** Source information follows **

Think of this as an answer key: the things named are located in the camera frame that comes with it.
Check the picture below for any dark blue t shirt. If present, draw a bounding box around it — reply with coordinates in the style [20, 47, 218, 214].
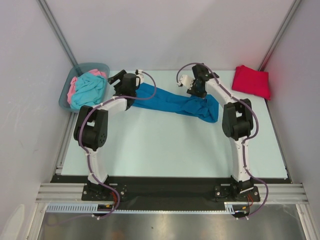
[133, 83, 219, 123]

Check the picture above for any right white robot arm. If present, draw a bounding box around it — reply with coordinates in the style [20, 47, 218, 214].
[179, 63, 259, 201]

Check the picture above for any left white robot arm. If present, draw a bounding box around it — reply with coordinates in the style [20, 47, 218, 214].
[73, 70, 144, 200]

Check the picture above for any light blue t shirt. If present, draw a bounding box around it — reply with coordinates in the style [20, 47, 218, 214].
[70, 71, 107, 111]

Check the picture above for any folded red t shirt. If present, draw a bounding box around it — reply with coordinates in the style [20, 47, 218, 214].
[231, 65, 271, 101]

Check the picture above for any pink t shirt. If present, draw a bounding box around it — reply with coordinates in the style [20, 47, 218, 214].
[66, 68, 107, 104]

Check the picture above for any black front mat strip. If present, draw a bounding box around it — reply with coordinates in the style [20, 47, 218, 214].
[49, 174, 292, 212]

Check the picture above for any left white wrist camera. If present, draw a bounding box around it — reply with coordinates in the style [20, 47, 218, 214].
[135, 69, 144, 87]

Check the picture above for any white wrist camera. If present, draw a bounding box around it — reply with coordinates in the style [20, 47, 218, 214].
[177, 74, 195, 90]
[135, 69, 144, 87]

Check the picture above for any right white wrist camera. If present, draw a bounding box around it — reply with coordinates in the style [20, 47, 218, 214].
[177, 74, 195, 90]

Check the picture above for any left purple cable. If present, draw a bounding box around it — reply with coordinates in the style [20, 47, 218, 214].
[77, 69, 158, 221]

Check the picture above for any purple cable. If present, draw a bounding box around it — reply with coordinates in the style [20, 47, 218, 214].
[77, 69, 158, 221]
[176, 62, 270, 220]

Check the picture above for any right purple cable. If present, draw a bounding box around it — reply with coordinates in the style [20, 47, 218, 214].
[176, 62, 270, 220]

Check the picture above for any left aluminium corner post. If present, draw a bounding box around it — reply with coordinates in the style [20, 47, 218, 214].
[36, 0, 78, 66]

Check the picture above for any aluminium corner post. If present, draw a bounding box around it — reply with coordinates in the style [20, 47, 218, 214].
[257, 0, 304, 71]
[36, 0, 78, 66]

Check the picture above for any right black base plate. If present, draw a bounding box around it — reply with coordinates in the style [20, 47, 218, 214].
[214, 185, 261, 203]

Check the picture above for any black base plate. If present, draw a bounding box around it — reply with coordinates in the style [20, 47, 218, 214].
[81, 181, 127, 202]
[214, 185, 261, 203]

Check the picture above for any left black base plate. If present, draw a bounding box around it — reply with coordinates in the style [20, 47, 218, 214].
[81, 181, 127, 202]

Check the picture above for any right slotted cable duct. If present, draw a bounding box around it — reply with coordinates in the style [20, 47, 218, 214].
[224, 202, 250, 214]

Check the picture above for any slotted cable duct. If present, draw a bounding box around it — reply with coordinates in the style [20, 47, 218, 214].
[46, 203, 114, 213]
[224, 202, 250, 214]

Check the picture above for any right aluminium corner post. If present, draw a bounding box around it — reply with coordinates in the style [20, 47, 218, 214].
[257, 0, 304, 71]

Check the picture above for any aluminium front rail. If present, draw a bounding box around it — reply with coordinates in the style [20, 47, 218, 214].
[36, 183, 309, 204]

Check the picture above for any left slotted cable duct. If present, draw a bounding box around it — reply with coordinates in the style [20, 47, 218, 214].
[46, 203, 114, 213]

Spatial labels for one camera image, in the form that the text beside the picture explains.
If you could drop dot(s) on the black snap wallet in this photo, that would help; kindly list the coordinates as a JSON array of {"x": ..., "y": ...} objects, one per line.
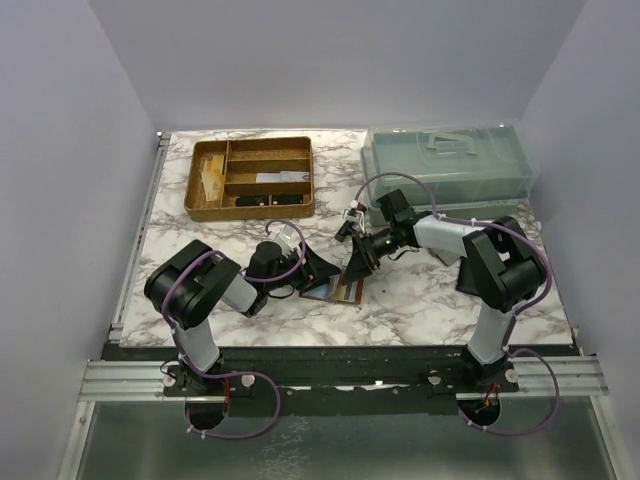
[{"x": 465, "y": 280}]

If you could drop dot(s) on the white card in tray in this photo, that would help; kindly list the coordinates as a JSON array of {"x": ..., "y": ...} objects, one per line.
[{"x": 283, "y": 177}]

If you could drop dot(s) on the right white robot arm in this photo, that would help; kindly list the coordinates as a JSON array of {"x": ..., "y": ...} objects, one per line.
[{"x": 499, "y": 264}]

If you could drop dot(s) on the black item in tray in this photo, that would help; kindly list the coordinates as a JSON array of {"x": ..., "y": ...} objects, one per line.
[{"x": 268, "y": 200}]

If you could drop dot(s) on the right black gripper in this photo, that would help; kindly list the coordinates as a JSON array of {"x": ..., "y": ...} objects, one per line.
[{"x": 363, "y": 260}]

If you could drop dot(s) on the blue credit card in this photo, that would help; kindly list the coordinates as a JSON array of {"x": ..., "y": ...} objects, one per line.
[{"x": 323, "y": 291}]

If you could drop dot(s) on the brown leather card holder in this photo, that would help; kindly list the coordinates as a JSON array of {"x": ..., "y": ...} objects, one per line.
[{"x": 329, "y": 300}]

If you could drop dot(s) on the brown cork organizer tray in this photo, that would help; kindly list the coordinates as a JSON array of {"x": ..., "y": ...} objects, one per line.
[{"x": 243, "y": 160}]

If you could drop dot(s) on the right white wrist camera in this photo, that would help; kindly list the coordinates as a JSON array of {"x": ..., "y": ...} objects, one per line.
[{"x": 354, "y": 217}]

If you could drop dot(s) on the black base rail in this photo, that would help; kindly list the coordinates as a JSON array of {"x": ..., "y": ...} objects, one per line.
[{"x": 328, "y": 381}]

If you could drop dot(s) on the grey card wallet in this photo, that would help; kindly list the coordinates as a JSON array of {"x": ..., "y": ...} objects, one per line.
[{"x": 446, "y": 257}]

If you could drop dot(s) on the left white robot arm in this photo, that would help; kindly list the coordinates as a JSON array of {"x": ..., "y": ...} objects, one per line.
[{"x": 186, "y": 289}]

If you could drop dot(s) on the clear lidded plastic box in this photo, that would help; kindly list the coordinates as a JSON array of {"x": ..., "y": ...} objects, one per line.
[{"x": 480, "y": 170}]

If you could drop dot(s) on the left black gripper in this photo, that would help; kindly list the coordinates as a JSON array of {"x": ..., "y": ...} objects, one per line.
[{"x": 314, "y": 271}]

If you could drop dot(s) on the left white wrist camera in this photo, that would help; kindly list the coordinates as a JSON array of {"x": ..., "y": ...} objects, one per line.
[{"x": 289, "y": 241}]

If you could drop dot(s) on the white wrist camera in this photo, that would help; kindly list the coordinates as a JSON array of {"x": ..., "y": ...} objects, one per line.
[
  {"x": 354, "y": 217},
  {"x": 289, "y": 241}
]

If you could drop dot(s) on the black T-shaped pipe fitting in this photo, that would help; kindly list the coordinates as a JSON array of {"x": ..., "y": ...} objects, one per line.
[{"x": 347, "y": 229}]

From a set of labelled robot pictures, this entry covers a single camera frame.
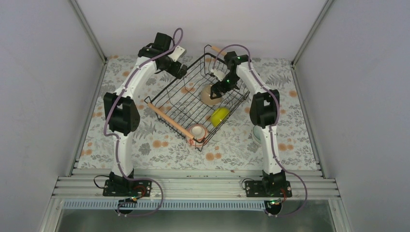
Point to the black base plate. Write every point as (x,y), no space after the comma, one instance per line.
(134,189)
(257,189)

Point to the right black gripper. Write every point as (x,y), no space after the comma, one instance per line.
(223,90)

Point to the white ceramic bowl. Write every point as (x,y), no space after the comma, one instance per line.
(257,135)

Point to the white slotted cable duct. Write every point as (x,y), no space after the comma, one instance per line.
(112,204)

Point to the yellow-green bowl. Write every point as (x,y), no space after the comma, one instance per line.
(219,115)

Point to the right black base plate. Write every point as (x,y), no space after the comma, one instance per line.
(257,189)

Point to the aluminium rail frame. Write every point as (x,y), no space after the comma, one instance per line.
(195,185)

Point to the floral patterned table mat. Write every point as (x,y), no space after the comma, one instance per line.
(155,146)

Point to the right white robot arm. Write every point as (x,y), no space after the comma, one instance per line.
(264,113)

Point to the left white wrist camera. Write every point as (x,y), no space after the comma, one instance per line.
(177,53)

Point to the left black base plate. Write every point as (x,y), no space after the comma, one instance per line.
(134,189)

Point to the white bowl orange rim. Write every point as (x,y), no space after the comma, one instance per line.
(199,133)

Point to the black wire dish rack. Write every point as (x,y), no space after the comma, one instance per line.
(180,107)

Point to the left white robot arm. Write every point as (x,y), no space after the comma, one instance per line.
(121,114)

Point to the beige ceramic bowl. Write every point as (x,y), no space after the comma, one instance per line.
(205,97)

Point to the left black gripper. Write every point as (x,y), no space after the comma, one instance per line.
(174,71)

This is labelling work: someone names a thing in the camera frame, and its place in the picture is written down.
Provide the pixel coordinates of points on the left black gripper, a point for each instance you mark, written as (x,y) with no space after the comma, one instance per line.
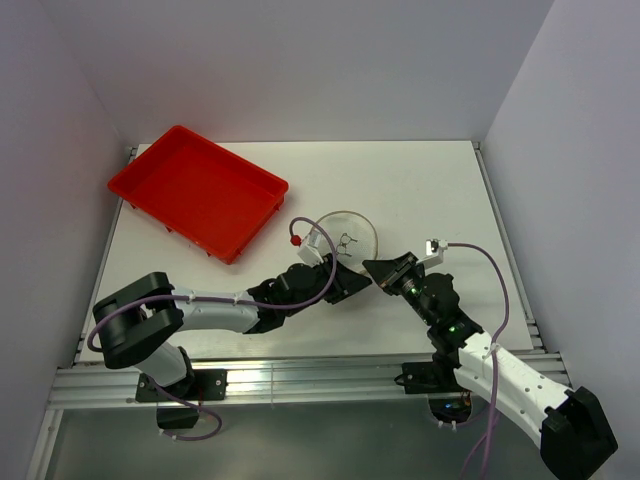
(338,282)

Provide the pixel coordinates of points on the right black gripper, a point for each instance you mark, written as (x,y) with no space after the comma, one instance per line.
(394,275)

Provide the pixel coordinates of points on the white mesh laundry bag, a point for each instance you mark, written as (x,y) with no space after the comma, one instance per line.
(354,237)

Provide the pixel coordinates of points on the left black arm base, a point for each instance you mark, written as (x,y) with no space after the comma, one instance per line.
(197,387)

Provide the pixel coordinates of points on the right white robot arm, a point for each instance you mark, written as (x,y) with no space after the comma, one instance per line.
(569,426)

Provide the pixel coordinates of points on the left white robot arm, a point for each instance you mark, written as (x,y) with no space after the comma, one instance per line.
(134,324)

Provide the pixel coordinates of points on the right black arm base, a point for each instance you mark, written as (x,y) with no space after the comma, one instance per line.
(448,402)

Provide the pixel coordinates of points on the red plastic tray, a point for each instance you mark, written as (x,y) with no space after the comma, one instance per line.
(196,188)

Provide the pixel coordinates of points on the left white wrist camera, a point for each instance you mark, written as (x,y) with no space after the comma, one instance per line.
(308,251)

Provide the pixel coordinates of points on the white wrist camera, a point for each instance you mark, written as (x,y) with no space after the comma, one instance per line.
(308,251)
(434,253)

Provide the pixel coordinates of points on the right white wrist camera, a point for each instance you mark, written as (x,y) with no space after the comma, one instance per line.
(434,253)

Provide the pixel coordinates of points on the aluminium mounting rail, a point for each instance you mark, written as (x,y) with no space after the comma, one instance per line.
(271,381)

** End of Source information **

The task: Return a word-for-word copy of the lines above from the one holding "Point to the yellow-green" through the one holding "This is labelling", with both of them included and nothing besides.

Result for this task:
Point to the yellow-green bowl. Write every point as (x,y), no space after the comma, one instance per line.
(219,115)

Point to the right black base plate. Write every point as (x,y), no space after the comma, one instance per line.
(257,189)

Point to the aluminium rail frame. Write every point as (x,y), no space after the comma, one instance per line.
(195,185)

Point to the floral patterned table mat. Write every point as (x,y), no space after the comma, one instance per line.
(155,146)

Point to the right white robot arm. Write every point as (x,y), no space after the comma, one instance per line.
(264,113)

Point to the left white wrist camera. Write every point as (x,y), no space after the comma, one instance per line.
(177,53)

Point to the left black base plate. Write every point as (x,y), no space after the comma, one instance per line.
(134,189)

Point to the white bowl orange rim. Write every point as (x,y), no space after the comma, one instance per line.
(199,133)

Point to the black wire dish rack. Write every point as (x,y), no space after the comma, one instance per line.
(180,107)

Point to the left white robot arm. Write every point as (x,y), no space after the comma, one instance per line.
(121,114)

Point to the beige ceramic bowl. Write every point as (x,y), no space after the comma, one instance per line.
(205,97)

Point to the left black gripper. Write every point as (x,y), no space after the comma, one instance per line.
(174,71)

This is labelling work: someone names a thing in the camera frame, and its place in the picture is written down.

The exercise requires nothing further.